The Yorba Linda City Council Tuesday night directed city staff to develop citywide evacuation plans for potential disasters, a precaution taken nearly four years after a huge wildfire caused panic and destroyed 117 homes on the outskirts of the city.
The evacuation plan will be added to the Emergency Operations Center Manual, which lacks such a plan, and will be developed by the disaster council, which is chaired by the mayor.
Mayor Mark Schwing also ordered that the emergency plans be developed in coordination with city police and the Orange County Sheriff’s Department.
The council approved the motion without discussion. A call for comment from the audience was met with silence.
The decision was prompted by concern over the confusion and panic that ensued after the Nov. 15, 2008, Freeway Complex fire.
During the fire, Yorba Linda residents in Hidden Hills, San Antonio and other foothill neighborhoods evacuated their homes but encountered severe traffic on Yorba Linda Boulevard, effectively trapping them between the fire and their escape, according to Schwing.
Schwing said that he was surprised to discover that so long after the Freeway Complex fire, the city still had not developed emergency evacuation plans for such a disaster.

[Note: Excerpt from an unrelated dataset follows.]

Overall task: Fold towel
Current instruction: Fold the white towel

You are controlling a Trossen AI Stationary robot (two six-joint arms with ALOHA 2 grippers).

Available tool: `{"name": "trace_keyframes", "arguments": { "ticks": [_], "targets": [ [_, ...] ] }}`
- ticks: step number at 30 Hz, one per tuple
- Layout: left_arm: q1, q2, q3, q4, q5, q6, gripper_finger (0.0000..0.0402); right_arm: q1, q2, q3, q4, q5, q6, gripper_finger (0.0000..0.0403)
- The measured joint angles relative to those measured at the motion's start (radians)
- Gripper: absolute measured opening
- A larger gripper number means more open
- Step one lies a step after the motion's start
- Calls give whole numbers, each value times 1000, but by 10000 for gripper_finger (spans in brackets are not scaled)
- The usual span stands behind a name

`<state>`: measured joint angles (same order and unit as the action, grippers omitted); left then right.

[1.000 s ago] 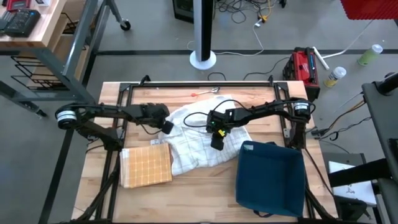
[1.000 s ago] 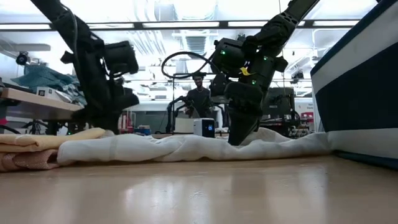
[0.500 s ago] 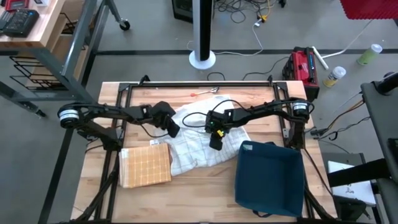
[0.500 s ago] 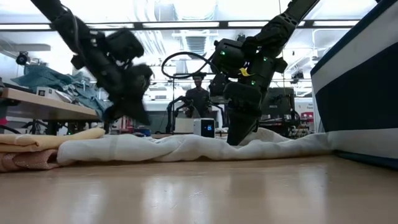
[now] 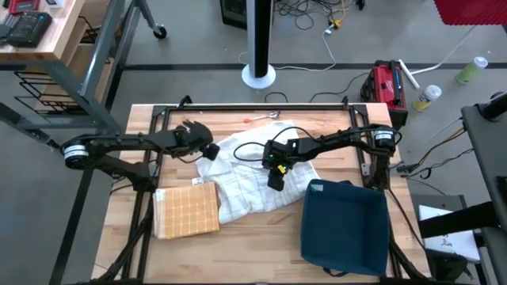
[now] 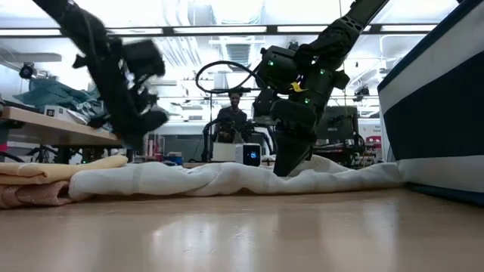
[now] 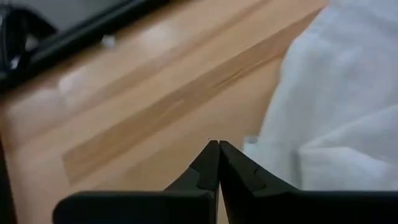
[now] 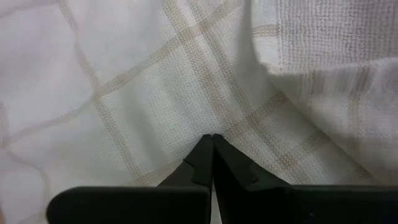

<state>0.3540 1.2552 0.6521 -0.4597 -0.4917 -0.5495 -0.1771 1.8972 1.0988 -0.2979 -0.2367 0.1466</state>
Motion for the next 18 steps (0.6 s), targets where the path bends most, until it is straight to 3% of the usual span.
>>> {"name": "trace_keyframes", "arguments": {
  "ticks": [8,11,18],
  "targets": [
    [28,110,-126,6,62,-117,0,1,14,1,19,-3,12,0],
    [41,150,-143,33,61,-115,0,1,11,0,25,1,13,0],
    [49,146,-110,44,187,-80,0,1,7,3,22,2,12,0]
  ]
}}
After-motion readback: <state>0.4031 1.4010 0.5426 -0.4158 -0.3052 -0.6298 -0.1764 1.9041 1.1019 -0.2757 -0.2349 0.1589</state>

The city has “no procedure to do an emergency evacuation,” Schwing said. “There is no plan to say, ‘These are the key intersections in this disaster that should be manned by police officers to direct traffic.’ ”
Schwing said that he would meet with city officials sometime before early October to discuss how to create an evacuation plan that could be specially tailored for anything from “a wildfire to a railroad disaster spilling chemicals or an earthquake.”
A disaster “could happen as early as next week, or it could not happen for another 30 years,” the mayor said. He urged the city to move forward quickly.
“When you see people in panic mode, they’re not thinking rationally. They’re just trying to escape with their lives,” Schwing said.